▸ **WHAT YOU WILL DO**
Copy out, from the data below, each line in which the word "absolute" occurs.

▸ **INFORMATION SUPPLIED**
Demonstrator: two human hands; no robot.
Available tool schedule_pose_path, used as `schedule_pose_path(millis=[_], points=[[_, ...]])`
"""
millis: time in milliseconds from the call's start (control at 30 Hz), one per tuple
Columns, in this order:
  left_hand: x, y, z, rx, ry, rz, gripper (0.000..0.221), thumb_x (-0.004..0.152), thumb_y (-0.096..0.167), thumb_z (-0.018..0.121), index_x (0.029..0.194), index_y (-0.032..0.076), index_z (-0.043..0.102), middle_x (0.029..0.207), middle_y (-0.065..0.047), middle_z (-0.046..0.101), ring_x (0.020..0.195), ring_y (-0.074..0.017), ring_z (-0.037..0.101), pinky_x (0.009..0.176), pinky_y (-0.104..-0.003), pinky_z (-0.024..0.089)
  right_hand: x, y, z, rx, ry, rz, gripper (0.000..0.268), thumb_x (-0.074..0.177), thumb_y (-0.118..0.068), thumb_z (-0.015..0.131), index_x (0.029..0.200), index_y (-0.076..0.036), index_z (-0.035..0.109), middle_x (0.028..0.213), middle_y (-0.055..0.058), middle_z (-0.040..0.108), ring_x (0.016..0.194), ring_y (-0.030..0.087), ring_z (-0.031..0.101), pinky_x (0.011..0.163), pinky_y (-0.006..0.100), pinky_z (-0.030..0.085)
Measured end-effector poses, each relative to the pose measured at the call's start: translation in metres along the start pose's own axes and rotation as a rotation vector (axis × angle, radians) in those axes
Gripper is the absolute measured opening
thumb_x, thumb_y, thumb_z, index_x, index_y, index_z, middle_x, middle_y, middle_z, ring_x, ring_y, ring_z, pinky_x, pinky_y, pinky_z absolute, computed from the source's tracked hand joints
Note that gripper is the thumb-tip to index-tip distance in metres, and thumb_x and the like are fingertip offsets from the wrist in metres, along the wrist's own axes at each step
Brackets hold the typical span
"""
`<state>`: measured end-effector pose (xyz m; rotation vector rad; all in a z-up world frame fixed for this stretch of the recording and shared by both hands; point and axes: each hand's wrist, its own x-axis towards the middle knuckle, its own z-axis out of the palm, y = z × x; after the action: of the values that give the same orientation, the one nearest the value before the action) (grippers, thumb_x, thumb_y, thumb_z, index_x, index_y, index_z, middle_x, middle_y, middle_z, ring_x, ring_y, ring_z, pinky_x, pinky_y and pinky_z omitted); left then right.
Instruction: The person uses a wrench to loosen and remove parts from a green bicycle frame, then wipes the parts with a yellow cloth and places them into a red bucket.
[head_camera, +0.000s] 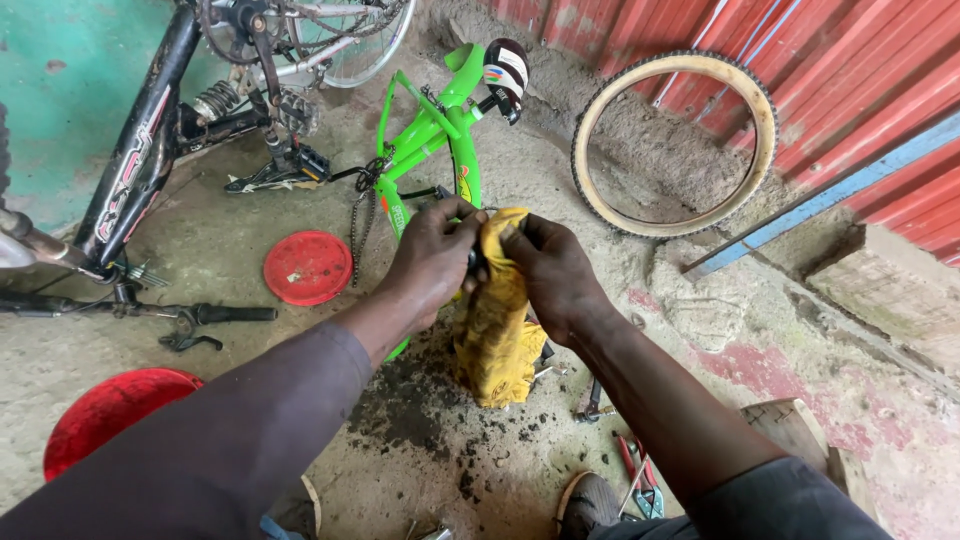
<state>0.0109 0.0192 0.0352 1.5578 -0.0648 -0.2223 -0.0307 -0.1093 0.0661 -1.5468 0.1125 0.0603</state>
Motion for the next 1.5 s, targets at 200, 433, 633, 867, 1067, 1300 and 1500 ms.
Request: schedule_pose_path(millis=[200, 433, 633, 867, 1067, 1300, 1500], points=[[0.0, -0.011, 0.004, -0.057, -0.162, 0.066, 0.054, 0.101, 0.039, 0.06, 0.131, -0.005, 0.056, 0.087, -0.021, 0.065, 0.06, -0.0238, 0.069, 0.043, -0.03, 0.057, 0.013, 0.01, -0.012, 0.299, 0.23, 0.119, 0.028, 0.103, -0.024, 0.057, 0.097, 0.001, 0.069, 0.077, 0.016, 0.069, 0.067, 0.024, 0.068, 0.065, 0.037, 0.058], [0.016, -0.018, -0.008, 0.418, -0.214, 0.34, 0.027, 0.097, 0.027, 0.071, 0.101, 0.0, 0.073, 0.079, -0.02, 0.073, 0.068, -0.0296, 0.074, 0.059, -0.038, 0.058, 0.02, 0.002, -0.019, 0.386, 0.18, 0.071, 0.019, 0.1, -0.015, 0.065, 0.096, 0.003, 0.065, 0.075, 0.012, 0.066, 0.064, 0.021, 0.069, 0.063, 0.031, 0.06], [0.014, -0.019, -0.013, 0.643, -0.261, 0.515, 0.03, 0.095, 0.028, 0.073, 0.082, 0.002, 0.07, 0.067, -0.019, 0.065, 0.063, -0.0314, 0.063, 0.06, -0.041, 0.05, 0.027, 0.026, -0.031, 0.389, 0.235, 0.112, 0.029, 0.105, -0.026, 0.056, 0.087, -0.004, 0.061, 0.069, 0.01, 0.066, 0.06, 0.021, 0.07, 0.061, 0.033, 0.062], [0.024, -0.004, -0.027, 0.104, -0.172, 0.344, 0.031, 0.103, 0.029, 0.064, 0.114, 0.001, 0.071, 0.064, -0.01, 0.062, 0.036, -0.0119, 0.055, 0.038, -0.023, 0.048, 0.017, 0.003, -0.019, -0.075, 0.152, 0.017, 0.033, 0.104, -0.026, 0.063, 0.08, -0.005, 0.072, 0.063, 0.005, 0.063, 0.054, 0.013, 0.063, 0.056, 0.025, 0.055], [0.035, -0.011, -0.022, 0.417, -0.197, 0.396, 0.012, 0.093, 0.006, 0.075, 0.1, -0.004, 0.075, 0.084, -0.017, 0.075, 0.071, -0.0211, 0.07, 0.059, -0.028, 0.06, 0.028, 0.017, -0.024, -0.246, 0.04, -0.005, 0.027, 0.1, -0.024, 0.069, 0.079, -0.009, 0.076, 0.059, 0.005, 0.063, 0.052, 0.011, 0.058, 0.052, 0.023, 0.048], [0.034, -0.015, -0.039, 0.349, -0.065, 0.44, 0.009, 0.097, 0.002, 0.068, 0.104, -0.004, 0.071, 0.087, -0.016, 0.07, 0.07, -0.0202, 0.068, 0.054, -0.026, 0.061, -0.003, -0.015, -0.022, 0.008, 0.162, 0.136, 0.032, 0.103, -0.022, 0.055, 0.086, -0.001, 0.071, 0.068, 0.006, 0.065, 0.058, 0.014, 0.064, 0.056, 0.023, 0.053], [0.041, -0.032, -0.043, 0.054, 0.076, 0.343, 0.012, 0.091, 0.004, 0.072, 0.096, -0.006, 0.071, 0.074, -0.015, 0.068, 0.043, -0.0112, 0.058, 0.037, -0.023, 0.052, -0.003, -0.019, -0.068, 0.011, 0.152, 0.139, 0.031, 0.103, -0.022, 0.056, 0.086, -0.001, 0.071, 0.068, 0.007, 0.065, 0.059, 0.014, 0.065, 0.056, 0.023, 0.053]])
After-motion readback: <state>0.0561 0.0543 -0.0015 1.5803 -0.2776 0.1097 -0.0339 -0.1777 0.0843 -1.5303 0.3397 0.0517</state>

▸ **PROBLEM SOLUTION**
Gripper is the absolute measured opening
thumb_x, thumb_y, thumb_z, index_x, index_y, index_z, middle_x, middle_y, middle_z, ring_x, ring_y, ring_z, pinky_x, pinky_y, pinky_z absolute, computed from the source's tracked hand joints

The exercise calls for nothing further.